» **WHAT YOU HAVE TO DO**: None of the images should appear in your copy. Transcribe the data in full.

[Extracted records]
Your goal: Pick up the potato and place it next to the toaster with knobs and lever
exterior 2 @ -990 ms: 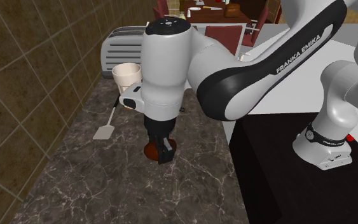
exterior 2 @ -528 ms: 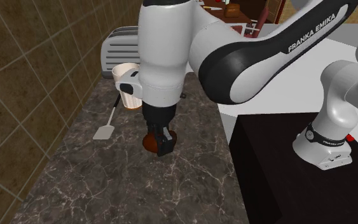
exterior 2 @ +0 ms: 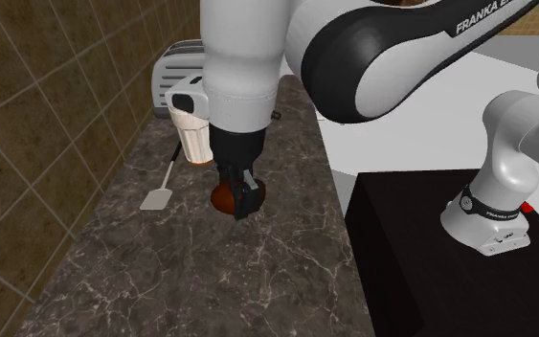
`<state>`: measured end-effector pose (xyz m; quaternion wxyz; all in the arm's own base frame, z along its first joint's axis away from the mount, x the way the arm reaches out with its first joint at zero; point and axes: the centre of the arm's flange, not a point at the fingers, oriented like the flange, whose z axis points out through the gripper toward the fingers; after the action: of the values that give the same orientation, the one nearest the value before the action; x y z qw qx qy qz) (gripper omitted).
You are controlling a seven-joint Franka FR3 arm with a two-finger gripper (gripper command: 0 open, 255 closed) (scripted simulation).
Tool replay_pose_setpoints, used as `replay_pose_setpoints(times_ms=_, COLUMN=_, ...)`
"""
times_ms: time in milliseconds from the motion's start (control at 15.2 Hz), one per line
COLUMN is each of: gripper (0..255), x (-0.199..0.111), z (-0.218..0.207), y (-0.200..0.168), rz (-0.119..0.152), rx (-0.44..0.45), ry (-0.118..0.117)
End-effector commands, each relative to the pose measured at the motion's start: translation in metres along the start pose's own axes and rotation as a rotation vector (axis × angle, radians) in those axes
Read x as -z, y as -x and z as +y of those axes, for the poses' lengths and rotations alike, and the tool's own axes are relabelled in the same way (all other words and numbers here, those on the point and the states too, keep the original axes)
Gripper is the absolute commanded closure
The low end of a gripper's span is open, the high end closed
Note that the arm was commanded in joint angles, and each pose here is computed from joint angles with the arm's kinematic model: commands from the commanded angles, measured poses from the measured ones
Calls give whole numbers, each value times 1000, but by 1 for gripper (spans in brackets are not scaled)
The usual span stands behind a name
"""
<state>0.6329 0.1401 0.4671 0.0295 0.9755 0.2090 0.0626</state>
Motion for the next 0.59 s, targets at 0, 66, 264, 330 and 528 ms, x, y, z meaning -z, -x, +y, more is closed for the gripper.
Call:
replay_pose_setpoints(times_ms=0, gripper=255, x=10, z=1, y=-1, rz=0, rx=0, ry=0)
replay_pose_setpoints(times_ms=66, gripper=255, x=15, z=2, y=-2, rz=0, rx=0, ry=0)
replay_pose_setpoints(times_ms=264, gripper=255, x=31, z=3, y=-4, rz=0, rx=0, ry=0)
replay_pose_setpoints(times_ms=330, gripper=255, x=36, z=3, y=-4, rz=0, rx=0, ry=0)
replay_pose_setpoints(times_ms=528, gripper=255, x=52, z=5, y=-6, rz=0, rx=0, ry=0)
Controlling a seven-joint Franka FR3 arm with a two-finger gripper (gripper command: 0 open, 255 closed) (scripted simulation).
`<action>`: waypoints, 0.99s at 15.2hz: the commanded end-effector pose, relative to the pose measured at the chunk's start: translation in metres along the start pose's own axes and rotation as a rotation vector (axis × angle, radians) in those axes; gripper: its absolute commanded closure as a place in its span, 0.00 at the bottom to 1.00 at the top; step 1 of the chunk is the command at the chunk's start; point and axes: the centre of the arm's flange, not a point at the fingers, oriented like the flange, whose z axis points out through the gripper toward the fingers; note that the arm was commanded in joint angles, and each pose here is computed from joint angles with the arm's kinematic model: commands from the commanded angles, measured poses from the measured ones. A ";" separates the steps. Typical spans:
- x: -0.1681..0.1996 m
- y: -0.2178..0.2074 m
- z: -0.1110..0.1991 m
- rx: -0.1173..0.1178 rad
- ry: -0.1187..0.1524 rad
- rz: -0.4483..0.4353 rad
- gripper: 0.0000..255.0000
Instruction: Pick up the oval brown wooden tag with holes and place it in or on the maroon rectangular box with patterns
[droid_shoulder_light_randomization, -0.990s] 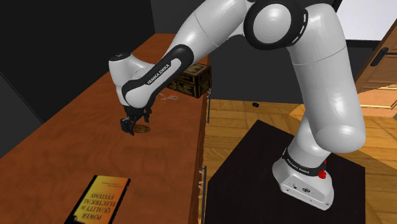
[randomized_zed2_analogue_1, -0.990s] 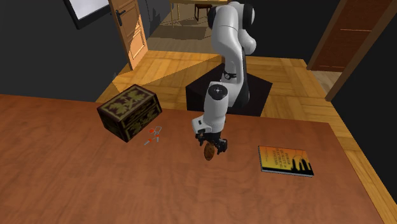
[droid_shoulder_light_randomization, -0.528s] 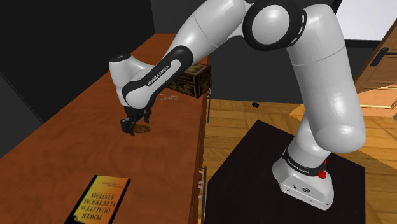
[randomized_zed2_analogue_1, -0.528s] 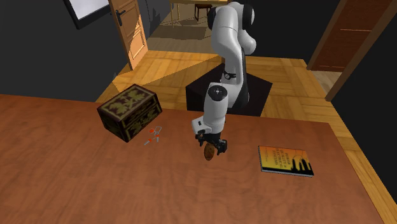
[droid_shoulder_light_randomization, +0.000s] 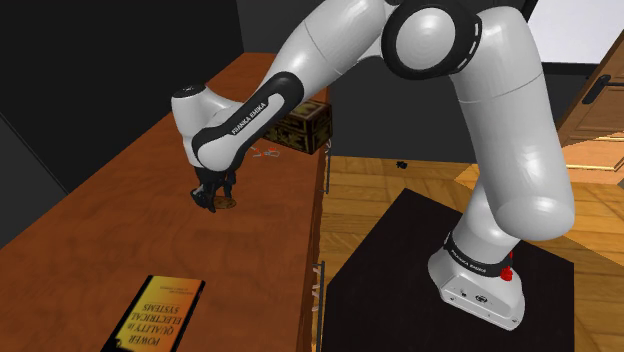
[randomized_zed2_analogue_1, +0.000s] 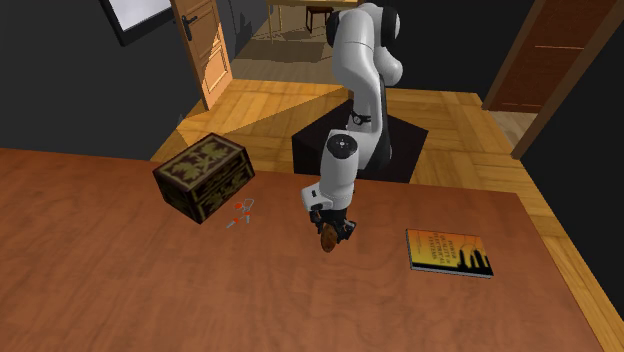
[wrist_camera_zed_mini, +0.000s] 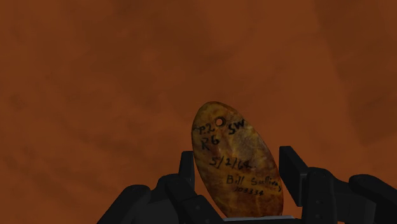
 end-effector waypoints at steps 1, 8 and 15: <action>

» **ANSWER TO THE EXERCISE**:
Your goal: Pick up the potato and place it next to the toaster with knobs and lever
exterior 2 @ -990 ms: 
exterior 2 @ -528 ms: 
exterior 2 @ +0 ms: 
`<state>`: measured end-effector pose (xyz m; quaternion wxyz; all in the arm's own base frame, z along its first joint's axis away from the mount, x the way the arm reaches out with its first joint at zero; point and axes: the centre of the arm's flange, not a point at the fingers, oriented like the flange, whose z axis points out through the gripper toward the fingers; after the action: of the values that give the same orientation, the one nearest the value before the action; x y z qw qx qy qz) (gripper omitted).
You are controlling a seven-joint Franka FR3 arm with a two-finger gripper (gripper command: 0 open, 255 closed) (scripted simulation).
Tool replay_pose_setpoints, used as `replay_pose_setpoints(times_ms=_, COLUMN=_, ...)`
"""
times_ms: time in milliseconds from the motion's start (control at 15.2 Hz), one per line
COLUMN is each of: gripper (0..255), x (-0.199..0.111), z (-0.218..0.207), y (-0.200..0.168), rz (-0.119..0.152), rx (-0.44..0.45), ry (-0.118..0.117)
End-effector commands, each relative to the pose measured at the motion's start: translation in metres along the start pose's own axes and rotation as a rotation vector (axis × angle, radians) in those axes
Read x as -z, y as -x and z as +y of those axes, for the poses' lengths and rotations alike, and the tool's own axes are relabelled in the same way (all other words and numbers here, those on the point and the states too, keep the original axes)
Gripper is the absolute commanded closure
The low end of a gripper's span is open, the high end closed
Note that the arm was commanded in joint angles, and each pose here is computed from joint angles with the arm's kinematic model: commands from the commanded angles, measured poses from the measured ones
Calls give whole numbers, each value times 1000, but by 1 for gripper (spans in brackets are not scaled)
The usual span stands behind a name
"""
<state>0.6329 0.1401 0.4671 0.0295 0.9755 0.2090 0.0626</state>
Motion for the next 0.59 s, targets at 0, 66, 264, 330 and 528 ms, x, y, z meaning -z, -x, +y, more is closed for the gripper.
Call:
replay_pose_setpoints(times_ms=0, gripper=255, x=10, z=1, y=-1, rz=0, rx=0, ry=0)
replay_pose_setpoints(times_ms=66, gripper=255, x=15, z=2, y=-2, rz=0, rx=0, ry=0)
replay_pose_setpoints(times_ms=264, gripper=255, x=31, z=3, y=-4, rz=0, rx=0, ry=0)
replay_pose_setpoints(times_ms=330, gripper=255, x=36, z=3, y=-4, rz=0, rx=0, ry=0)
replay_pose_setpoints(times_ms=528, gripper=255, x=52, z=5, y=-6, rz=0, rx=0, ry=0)
Controlling a seven-joint Franka FR3 arm with a two-finger gripper (gripper command: 0 open, 255 closed) (scripted simulation).
`<action>`: waypoints, 0.99s at 15.2hz: the commanded end-effector pose, relative to the pose measured at the chunk's start: translation in metres along the start pose's own axes and rotation as a rotation vector (axis × angle, radians) in those axes; gripper: its absolute commanded closure as a place in its span, 0.00 at the bottom to 1.00 at the top; step 1 of the chunk is the command at the chunk's start; point and axes: the centre of the arm's flange, not a point at the fingers, oriented like the flange, whose z axis points out through the gripper toward the fingers; note that the arm was commanded in joint angles, and each pose here is computed from joint angles with the arm's kinematic model: commands from the commanded angles, measured poses from the measured ones. A ";" separates the steps. Typical spans:
- x: -0.1681..0.1996 m
- y: -0.2178..0.2074 m
- z: -0.1110..0.1991 m
- rx: -0.1173..0.1178 rad
- ry: -0.1187..0.1524 rad
- rz: -0.4483..0.4353 rad
- gripper: 0.0000..255.0000
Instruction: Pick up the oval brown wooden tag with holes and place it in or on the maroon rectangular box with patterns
[droid_shoulder_light_randomization, -0.990s] 
[randomized_zed2_analogue_1, -0.990s] 
[droid_shoulder_light_randomization, -0.528s] 
[randomized_zed2_analogue_1, -0.528s] 
[droid_shoulder_light_randomization, +0.000s] 
[randomized_zed2_analogue_1, +0.000s] 
[wrist_camera_zed_mini, +0.000s] 
 end-effector waypoints at steps 1, 8 and 15: <action>

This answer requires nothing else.